Data under study below:

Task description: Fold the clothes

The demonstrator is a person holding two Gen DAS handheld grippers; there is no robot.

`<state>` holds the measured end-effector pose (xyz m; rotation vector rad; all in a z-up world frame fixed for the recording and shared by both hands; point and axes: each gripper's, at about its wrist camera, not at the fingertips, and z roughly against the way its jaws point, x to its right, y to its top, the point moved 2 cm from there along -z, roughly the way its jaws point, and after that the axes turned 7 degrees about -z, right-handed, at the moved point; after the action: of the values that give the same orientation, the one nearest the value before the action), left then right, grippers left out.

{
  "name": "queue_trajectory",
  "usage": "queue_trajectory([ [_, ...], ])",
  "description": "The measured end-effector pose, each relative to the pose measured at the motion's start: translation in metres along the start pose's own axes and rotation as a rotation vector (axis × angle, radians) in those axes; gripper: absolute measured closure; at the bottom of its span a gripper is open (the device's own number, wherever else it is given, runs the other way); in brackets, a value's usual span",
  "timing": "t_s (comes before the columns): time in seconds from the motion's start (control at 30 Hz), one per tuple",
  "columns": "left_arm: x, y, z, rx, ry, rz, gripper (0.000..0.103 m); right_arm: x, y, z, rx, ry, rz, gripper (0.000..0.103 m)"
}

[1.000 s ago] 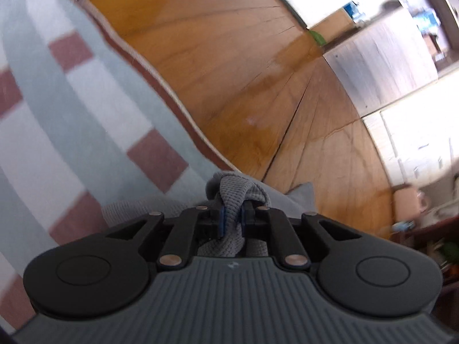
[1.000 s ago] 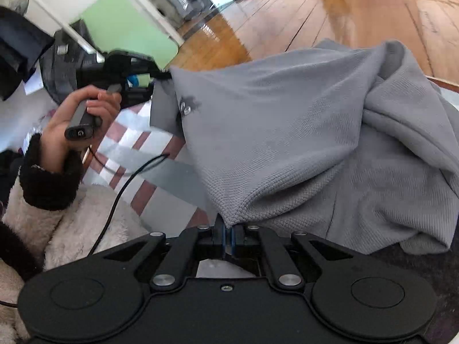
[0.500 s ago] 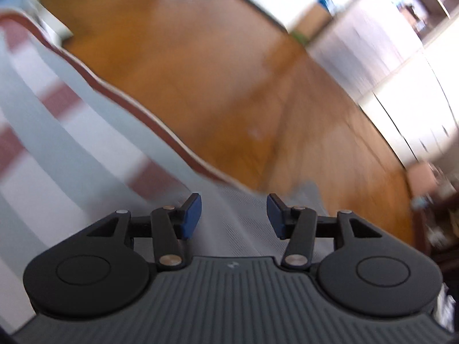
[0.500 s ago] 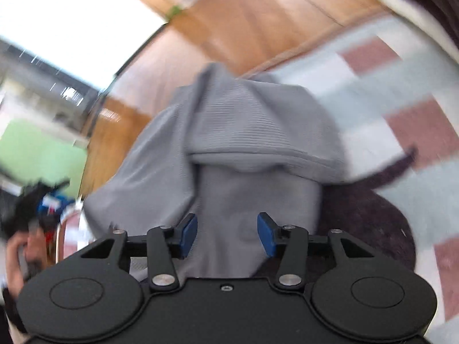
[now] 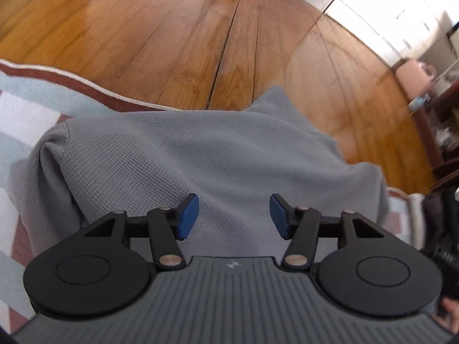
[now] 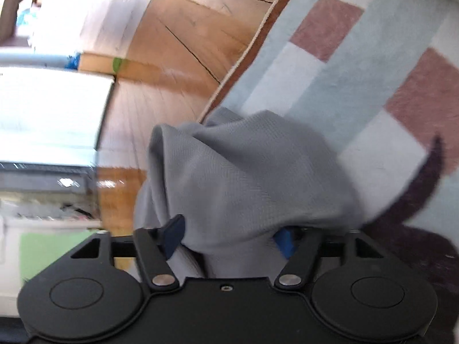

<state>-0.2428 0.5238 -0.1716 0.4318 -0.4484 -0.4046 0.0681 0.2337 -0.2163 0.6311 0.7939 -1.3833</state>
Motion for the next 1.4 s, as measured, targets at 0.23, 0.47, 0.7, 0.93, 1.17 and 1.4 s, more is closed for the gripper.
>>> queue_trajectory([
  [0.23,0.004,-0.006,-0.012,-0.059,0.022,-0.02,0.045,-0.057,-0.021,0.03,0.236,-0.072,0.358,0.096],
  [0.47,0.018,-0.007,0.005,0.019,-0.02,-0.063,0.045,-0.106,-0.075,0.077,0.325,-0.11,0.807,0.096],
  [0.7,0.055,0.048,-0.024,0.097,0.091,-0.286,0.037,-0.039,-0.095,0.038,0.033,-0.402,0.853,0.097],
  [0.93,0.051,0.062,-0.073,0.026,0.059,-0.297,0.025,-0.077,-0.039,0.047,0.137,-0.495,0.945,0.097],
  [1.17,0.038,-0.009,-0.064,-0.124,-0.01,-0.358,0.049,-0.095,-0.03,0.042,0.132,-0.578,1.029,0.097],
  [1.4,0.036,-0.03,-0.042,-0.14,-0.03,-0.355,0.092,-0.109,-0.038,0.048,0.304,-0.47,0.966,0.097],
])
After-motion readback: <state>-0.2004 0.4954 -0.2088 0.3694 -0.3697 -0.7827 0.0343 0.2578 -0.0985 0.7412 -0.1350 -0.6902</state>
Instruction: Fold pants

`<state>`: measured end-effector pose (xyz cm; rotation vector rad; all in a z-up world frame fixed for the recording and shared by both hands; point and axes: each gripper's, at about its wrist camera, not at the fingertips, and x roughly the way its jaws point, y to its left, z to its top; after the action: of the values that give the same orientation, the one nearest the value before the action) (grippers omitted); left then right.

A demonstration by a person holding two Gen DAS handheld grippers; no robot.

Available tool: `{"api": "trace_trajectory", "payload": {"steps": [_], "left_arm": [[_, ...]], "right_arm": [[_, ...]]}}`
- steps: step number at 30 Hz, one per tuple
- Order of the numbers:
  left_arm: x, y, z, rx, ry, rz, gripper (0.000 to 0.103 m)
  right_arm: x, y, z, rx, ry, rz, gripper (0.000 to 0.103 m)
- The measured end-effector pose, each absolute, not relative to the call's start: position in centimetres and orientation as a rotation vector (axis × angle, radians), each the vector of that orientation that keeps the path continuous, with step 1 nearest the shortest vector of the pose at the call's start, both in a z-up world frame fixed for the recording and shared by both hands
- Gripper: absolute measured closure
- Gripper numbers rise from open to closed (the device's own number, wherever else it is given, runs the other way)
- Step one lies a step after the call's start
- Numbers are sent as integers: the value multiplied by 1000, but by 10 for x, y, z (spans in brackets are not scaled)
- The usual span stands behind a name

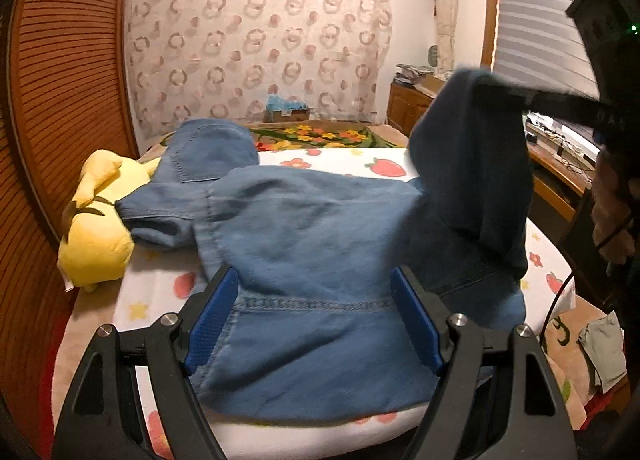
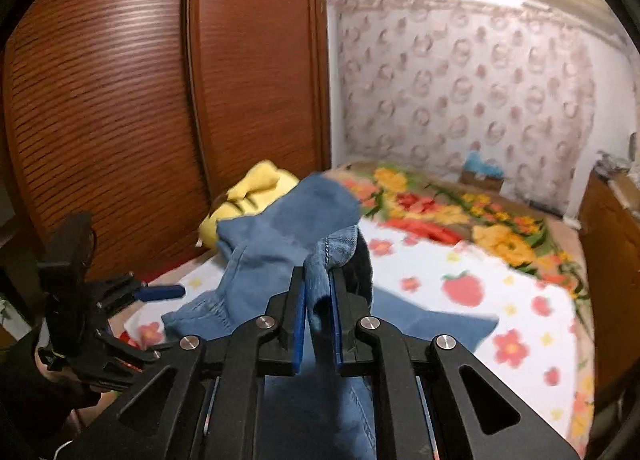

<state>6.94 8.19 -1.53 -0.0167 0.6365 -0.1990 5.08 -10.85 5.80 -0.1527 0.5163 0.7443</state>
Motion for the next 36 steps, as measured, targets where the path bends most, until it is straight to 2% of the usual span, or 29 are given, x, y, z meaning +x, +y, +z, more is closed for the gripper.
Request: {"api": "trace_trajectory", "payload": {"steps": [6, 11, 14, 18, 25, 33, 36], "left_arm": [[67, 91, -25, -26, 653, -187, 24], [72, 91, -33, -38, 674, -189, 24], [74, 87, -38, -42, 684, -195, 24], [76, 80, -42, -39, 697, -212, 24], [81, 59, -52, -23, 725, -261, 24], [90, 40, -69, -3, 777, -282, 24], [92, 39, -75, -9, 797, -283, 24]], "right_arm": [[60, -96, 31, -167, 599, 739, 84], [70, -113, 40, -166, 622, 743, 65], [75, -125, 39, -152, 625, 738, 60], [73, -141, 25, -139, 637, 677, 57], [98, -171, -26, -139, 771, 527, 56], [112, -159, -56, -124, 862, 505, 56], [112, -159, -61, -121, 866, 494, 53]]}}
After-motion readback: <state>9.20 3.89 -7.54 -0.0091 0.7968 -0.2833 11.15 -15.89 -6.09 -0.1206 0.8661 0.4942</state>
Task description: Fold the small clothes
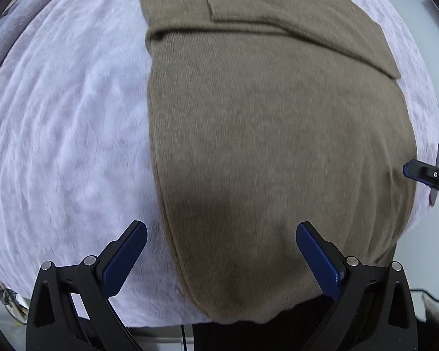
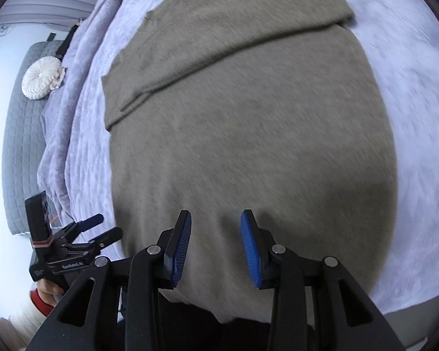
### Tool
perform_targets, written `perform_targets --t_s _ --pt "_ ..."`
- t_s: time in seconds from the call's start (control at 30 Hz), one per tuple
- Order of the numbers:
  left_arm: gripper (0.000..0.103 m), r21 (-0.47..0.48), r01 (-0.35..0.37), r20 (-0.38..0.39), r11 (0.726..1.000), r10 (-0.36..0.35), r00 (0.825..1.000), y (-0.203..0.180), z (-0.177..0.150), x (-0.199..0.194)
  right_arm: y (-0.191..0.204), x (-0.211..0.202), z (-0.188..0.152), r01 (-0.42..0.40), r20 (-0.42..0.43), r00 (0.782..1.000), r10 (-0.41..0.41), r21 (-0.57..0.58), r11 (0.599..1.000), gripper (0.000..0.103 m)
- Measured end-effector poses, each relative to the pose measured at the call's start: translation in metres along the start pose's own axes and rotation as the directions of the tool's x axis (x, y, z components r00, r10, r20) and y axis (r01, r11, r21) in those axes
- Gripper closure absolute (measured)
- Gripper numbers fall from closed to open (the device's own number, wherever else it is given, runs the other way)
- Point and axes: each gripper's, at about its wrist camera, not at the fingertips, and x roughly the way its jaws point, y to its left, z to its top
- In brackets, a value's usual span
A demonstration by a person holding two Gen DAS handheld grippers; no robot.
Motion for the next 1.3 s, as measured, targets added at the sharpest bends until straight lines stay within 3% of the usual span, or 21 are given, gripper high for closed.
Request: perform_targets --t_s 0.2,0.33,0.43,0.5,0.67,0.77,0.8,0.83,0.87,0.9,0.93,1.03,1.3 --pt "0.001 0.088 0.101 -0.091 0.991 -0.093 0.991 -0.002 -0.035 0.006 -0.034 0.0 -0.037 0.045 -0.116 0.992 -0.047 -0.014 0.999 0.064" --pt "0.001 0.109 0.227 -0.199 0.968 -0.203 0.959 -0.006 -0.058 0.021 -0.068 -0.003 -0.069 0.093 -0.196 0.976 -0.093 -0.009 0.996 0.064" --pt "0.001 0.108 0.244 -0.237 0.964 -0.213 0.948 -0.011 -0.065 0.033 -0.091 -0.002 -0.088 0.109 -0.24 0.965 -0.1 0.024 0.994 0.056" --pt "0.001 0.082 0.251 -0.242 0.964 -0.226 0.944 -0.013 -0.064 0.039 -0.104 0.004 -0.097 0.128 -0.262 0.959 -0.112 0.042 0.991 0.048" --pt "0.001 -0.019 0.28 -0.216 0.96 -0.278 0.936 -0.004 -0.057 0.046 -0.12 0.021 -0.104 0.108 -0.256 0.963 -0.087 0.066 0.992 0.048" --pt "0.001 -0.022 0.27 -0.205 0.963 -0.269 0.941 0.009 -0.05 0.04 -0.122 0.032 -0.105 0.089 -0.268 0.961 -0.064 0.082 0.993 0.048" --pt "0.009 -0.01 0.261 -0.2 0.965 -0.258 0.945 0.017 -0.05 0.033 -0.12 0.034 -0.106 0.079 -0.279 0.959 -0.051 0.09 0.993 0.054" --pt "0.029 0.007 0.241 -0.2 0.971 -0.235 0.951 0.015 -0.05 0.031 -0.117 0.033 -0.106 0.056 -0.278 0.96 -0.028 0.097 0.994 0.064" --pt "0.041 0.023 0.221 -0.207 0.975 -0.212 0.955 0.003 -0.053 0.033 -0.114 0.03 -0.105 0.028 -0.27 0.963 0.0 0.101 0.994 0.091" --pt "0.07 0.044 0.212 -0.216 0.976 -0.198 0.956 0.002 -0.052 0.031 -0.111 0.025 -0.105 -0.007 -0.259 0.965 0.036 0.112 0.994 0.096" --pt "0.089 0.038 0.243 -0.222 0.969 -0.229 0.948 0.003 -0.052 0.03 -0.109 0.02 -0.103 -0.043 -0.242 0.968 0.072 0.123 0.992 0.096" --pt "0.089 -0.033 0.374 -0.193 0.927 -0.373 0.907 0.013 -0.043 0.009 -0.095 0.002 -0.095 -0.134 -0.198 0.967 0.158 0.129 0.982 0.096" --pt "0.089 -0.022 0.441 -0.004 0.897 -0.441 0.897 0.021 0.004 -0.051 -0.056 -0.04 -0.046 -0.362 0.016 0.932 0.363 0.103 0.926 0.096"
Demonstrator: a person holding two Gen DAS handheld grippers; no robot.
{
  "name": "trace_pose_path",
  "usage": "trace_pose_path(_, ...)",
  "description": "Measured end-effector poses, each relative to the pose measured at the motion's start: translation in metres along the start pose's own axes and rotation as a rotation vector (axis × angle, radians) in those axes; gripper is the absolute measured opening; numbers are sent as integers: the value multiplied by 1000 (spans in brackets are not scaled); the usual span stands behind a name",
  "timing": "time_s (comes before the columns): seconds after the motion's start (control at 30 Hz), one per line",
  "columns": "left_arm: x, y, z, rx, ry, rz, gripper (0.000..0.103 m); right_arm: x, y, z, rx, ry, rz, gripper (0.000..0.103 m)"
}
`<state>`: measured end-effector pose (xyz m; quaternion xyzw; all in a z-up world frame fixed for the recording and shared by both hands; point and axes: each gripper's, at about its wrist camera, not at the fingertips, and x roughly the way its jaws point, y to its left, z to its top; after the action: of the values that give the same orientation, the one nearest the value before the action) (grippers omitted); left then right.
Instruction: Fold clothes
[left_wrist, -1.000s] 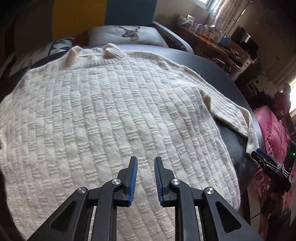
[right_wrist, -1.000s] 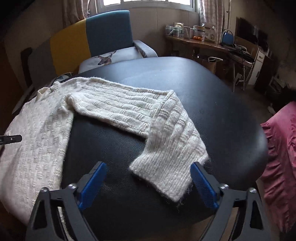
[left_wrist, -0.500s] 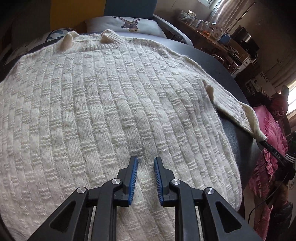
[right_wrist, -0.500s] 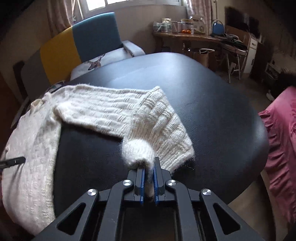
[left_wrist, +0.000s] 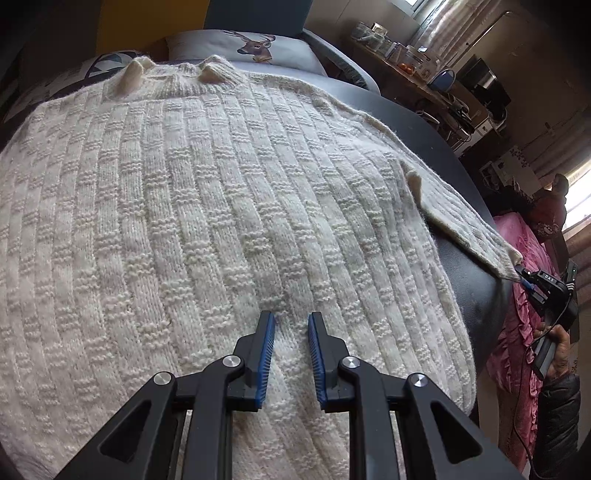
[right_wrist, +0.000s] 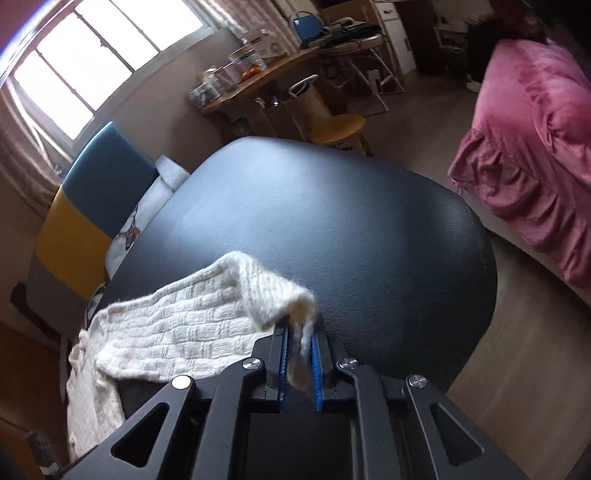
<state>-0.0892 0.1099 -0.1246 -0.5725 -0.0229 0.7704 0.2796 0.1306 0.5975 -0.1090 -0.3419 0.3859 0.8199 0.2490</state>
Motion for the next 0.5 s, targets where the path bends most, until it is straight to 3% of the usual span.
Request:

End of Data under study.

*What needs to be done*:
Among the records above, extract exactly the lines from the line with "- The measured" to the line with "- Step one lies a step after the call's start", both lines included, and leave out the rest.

*Task result*:
- The measured end-effector pose, each absolute, not relative to the call's start: position in centimetres and orientation as a rotation vector (axis × angle, radians), each the vector of that orientation that keeps the path continuous, with step 1 nearest the shortest vector of the pose at the call's start, both in a z-up world frame fixed for the recording and shared by both hands
- Gripper: absolute measured closure
- Gripper numbers rise from open to closed (the device's own number, wherever else it is given, runs the other way)
- Step one lies a step after the call's start

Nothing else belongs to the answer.